We define the sequences $a_n$ and $b_n$ as $(a_n+b_n\sqrt2)=(1+\sqrt2)^n$. The exercise has those:
a) Calculate the limit as n tends to infinity of $a_n/b_n$.
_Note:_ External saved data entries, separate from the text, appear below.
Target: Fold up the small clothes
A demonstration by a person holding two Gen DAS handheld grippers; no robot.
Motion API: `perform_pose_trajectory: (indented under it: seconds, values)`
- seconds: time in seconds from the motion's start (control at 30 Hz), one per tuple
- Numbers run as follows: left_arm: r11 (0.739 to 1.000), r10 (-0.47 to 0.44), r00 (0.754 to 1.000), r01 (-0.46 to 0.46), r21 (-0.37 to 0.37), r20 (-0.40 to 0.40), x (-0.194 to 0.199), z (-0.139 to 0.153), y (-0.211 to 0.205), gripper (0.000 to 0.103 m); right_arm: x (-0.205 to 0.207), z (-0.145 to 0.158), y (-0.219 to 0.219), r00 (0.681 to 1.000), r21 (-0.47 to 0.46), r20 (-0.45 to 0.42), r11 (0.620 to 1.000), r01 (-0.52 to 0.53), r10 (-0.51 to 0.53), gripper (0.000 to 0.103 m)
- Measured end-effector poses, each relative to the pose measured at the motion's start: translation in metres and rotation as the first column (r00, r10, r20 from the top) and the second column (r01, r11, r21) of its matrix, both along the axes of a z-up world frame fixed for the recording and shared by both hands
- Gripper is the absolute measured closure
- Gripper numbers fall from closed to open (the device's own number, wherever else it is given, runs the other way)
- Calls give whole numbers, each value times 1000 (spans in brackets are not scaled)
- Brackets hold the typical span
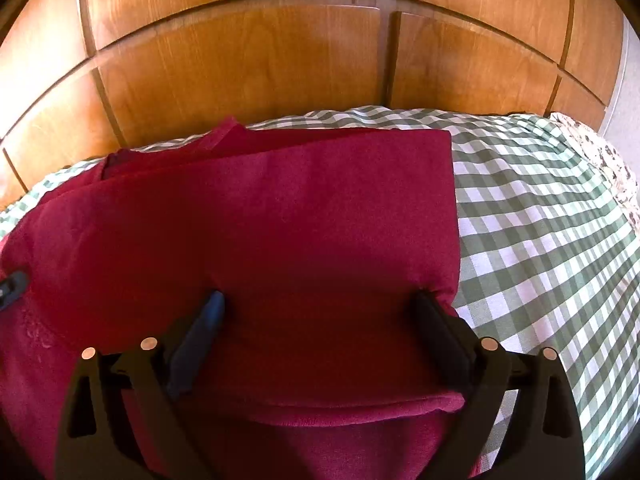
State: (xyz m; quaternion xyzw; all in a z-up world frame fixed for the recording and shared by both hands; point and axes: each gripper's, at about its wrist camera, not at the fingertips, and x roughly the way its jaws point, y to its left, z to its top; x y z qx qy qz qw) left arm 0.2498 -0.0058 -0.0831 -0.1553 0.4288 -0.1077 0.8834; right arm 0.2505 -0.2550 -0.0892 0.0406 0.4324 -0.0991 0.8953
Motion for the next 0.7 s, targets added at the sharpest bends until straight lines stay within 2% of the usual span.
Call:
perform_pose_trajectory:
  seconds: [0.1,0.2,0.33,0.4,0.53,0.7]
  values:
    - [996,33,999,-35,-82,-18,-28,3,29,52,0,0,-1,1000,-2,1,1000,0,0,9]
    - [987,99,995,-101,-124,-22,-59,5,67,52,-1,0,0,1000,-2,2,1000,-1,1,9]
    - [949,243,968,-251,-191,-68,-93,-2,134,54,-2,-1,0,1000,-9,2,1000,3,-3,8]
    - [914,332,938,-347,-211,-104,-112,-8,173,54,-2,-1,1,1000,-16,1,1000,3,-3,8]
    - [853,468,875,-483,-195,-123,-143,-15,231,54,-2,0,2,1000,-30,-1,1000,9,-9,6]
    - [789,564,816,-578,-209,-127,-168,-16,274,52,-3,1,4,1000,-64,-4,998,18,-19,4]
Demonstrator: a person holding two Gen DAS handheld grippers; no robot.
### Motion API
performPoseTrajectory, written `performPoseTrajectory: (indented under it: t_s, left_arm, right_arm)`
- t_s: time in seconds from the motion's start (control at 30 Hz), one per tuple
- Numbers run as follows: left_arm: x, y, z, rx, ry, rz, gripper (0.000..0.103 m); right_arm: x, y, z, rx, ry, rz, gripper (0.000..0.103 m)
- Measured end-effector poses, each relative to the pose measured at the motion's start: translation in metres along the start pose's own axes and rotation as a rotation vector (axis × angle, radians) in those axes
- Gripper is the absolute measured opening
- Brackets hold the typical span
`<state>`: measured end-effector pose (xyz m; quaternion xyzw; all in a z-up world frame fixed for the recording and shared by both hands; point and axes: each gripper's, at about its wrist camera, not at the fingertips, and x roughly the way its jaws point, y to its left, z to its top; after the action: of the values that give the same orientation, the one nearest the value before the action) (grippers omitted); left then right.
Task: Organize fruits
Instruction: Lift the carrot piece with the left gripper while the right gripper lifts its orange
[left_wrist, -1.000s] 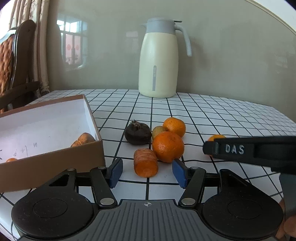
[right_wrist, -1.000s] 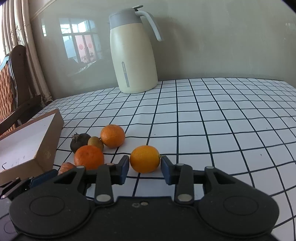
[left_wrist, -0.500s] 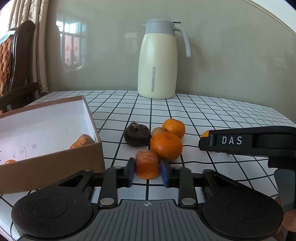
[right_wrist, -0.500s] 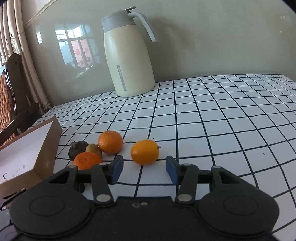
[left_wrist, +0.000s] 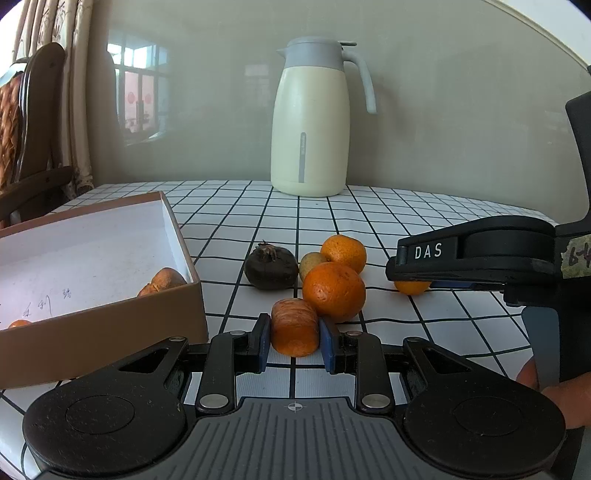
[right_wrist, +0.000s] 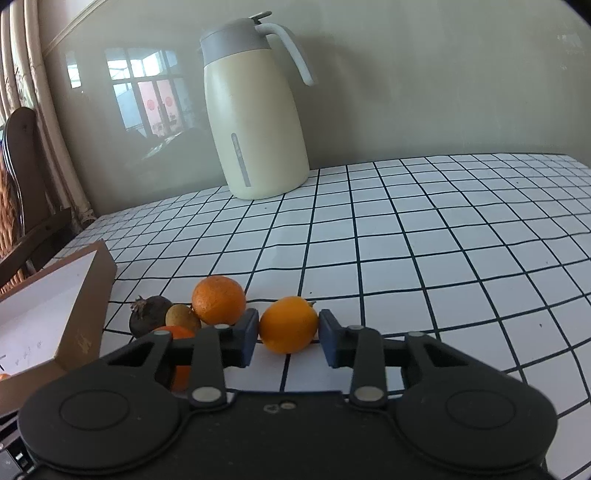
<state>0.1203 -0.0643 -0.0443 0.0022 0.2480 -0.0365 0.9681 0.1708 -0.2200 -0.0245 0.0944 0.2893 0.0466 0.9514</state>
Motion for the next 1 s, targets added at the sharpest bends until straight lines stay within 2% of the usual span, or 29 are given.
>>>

b) Calculate $S_1=\sum_{i=1}^{n}(1+\sqrt2)^i$, $S_2=\sum_{i=1}^{n}a_i$, $S_3=\sum_{i=1}^{n}b_i$ for any $n\in \mathbb{N}$ and find the limit as $n$ tends to infinity of $\frac{S_2}{S_3}$
c) Prove that there are unique $c,d\in\mathbb{Z}$ such that $a_{n+2}= ca_{n+1} +da_{n}$ and $b_{n+2}= cb_{n+1} +db_{n}$ for any $n\in \mathbb{N}$.
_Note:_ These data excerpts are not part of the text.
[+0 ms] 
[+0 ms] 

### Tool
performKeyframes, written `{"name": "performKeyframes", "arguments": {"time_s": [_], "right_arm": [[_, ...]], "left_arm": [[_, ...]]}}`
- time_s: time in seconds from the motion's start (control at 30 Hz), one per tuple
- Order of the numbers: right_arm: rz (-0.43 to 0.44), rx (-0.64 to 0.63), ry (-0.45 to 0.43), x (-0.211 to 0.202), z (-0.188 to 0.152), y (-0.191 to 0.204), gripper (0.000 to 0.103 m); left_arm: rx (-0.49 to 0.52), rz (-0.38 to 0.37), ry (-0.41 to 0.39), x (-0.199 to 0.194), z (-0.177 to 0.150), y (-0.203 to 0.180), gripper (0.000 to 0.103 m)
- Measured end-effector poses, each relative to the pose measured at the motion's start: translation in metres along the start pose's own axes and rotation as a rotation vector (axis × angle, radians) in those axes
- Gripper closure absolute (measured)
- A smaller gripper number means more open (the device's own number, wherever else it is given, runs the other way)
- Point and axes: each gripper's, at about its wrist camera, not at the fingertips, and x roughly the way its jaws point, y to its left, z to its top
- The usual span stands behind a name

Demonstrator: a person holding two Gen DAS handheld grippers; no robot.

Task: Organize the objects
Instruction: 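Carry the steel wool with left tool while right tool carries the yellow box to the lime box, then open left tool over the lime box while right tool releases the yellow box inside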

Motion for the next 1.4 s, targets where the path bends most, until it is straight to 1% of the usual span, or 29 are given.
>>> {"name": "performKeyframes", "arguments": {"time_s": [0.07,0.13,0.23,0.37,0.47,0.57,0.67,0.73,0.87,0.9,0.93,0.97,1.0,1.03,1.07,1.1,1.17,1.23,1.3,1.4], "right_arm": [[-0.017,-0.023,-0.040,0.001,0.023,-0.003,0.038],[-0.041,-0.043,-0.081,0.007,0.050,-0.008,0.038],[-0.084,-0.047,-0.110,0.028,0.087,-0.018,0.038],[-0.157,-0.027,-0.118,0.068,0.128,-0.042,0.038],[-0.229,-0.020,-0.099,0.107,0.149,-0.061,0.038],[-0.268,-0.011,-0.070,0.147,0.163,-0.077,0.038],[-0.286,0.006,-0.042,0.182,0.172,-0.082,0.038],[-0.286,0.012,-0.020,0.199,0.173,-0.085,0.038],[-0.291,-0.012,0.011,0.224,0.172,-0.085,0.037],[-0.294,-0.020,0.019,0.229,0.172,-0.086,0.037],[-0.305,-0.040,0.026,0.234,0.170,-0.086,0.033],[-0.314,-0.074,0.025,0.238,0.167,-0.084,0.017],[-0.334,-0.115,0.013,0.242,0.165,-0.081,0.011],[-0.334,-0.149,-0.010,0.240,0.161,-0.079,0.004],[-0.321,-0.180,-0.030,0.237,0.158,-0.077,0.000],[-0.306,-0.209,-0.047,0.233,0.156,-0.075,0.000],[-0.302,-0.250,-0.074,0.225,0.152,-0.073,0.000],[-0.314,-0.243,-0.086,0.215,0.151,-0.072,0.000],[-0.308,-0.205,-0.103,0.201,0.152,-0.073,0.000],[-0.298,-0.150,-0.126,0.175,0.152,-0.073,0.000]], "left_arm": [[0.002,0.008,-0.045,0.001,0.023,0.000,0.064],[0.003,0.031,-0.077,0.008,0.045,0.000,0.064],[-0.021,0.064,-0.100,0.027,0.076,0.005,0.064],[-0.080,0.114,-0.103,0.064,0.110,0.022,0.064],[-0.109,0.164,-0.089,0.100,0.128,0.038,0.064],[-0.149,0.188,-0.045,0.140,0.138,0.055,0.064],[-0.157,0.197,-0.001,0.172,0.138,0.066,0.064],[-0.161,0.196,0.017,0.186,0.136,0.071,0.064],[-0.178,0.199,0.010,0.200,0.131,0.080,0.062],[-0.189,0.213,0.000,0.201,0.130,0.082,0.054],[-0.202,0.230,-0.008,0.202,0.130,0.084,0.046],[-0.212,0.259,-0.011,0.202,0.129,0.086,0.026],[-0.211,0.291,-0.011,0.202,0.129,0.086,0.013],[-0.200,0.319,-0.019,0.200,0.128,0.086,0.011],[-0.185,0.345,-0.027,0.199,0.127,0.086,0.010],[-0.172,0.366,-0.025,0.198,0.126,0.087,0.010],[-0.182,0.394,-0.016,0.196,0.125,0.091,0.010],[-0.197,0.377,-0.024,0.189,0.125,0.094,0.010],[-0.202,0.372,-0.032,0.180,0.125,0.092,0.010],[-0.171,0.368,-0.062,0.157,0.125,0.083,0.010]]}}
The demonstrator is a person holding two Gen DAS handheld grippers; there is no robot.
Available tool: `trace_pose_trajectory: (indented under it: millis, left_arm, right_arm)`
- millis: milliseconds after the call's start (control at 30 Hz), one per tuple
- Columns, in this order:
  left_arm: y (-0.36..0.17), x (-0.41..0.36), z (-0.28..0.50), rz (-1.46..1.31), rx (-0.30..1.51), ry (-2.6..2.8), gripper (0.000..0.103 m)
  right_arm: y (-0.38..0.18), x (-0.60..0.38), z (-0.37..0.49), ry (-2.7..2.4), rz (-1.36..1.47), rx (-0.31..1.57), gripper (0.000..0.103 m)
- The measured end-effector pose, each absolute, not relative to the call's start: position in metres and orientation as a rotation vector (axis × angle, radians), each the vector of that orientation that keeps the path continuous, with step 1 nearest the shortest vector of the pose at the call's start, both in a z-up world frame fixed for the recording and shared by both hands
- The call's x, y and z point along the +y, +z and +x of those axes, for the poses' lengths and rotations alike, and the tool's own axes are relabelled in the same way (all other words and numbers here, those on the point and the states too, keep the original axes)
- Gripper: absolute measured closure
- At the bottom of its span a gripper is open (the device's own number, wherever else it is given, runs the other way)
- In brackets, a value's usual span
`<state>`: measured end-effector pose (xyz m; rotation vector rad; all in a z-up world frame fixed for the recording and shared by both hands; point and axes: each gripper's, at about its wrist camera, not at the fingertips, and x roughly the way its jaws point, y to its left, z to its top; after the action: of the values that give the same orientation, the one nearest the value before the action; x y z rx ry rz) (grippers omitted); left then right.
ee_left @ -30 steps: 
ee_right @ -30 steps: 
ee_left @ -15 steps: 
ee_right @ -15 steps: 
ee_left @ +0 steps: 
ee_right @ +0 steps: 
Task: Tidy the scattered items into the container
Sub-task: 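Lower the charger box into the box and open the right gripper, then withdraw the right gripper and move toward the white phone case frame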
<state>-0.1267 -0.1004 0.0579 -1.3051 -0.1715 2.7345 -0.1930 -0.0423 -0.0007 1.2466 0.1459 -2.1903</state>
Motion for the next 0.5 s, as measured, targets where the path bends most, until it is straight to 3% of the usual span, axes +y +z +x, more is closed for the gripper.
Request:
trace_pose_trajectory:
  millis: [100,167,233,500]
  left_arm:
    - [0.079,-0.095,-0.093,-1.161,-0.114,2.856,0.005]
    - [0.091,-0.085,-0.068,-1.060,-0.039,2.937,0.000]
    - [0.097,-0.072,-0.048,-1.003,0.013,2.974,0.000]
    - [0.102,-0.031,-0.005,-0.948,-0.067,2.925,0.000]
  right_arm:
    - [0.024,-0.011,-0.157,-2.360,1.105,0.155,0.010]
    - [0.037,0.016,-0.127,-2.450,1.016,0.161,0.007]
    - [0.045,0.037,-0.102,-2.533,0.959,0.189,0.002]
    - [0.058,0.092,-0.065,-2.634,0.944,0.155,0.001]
I am having a lot of trouble dealing with those, some help?

Answer 1

Since $\{a_n\},\{b_n\}$ are increasing, you can prove that $$\lim_{n\to\infty}a_n=\lim_{n\to\infty}b_n=\infty. $$ From $a_n^2-2b_n^2=(-1)^n$, you have $$ \bigg(\frac{a_n}{b_n}\bigg)^2=2-\frac{(-1)^n}{b_n^2}$$ which implies $$ \lim_{n\to\infty}\bigg(\frac{a_n}{b_n}\bigg)^2=2$$ or $$ \lim_{n\to\infty}\frac{a_n}{b_n}=\sqrt2.$$ So c) is done.
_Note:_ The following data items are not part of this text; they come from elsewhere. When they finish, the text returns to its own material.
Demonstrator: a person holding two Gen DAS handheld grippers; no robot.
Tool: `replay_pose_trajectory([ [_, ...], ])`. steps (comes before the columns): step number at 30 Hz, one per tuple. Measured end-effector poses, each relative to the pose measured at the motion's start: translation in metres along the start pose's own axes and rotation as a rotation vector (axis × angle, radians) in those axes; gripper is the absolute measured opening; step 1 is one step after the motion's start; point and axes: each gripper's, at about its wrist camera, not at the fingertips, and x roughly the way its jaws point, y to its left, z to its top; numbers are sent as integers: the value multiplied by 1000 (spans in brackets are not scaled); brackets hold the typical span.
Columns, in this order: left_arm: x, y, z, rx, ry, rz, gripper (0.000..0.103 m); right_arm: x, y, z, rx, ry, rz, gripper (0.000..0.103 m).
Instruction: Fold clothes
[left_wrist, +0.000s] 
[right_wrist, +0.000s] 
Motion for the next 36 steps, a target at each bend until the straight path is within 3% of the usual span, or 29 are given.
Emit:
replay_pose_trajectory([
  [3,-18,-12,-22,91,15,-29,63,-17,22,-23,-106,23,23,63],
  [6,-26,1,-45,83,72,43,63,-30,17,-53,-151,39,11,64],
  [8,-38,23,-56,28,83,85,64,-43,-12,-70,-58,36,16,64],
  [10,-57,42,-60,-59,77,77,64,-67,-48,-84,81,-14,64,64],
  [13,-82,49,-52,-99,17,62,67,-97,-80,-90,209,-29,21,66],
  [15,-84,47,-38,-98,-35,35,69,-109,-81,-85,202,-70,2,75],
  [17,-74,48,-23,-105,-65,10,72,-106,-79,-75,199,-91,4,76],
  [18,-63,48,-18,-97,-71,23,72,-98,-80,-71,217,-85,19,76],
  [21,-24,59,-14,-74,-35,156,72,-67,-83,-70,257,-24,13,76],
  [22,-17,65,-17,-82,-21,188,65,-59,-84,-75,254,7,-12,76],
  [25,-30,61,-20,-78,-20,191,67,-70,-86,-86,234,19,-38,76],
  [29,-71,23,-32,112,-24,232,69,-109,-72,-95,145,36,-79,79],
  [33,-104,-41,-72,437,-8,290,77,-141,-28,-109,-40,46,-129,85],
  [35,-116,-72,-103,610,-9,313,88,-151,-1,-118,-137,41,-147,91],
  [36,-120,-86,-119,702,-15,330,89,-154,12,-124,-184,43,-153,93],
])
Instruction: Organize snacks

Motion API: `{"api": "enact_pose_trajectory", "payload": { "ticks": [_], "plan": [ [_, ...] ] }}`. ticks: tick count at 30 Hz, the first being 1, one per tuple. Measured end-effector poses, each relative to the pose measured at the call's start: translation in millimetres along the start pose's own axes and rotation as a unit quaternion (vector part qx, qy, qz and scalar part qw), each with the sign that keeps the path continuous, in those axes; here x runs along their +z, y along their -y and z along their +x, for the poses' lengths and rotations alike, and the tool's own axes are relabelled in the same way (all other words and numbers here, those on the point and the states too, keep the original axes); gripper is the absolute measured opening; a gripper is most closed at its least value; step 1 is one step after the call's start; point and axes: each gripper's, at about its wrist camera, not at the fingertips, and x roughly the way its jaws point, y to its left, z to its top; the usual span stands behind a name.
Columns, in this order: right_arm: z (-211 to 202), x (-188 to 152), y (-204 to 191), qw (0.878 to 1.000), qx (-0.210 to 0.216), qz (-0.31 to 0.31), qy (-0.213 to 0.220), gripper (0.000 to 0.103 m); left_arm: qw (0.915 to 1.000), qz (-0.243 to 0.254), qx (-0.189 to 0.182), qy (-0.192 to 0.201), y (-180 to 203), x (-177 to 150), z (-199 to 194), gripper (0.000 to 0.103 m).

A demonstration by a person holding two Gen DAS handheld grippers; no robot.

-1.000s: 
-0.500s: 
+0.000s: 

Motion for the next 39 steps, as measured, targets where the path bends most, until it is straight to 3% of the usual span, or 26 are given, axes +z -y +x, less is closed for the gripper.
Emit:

Clearly $$ S_1=\sum_{i=1}^n(a_i+b_i\sqrt2)=S_2+S_3\sqrt2=\frac{\sqrt2}2(1+\sqrt2)((1+\sqrt2)^n-1).\tag1$$ It is easy to see $$ S_2-S_3\sqrt2=-\frac{\sqrt2}2(1-\sqrt2)((1-\sqrt2)^n-1).\tag2$$ From (1) and (2), you have \begin{eqnarray} S_2=\frac{\sqrt2}4\bigg[(1+\sqrt2)((1+\sqrt2)^n-1)-(1-\sqrt2)((1-\sqrt2)^n-1)\bigg]\\ S_3=\frac{1}4\bigg[(1+\sqrt2)((1+\sqrt2)^n-1)+(1-\sqrt2)((1-\sqrt2)^n-1)\bigg] \end{eqnarray} and hence $$ \lim_{n\to\infty}\frac{S_2}{S_3}=\lim_{n\to\infty}\frac{\sqrt2\bigg[(1+\sqrt2)((1+\sqrt2)^n-1)-(1-\sqrt2)((1-\sqrt2)^n-1)\bigg]}{(1+\sqrt2)((1+\sqrt2)^n-1)+(1-\sqrt2)((1-\sqrt2)^n-1)}=\sqrt2. $$ So d) is done. It should be easy to get e).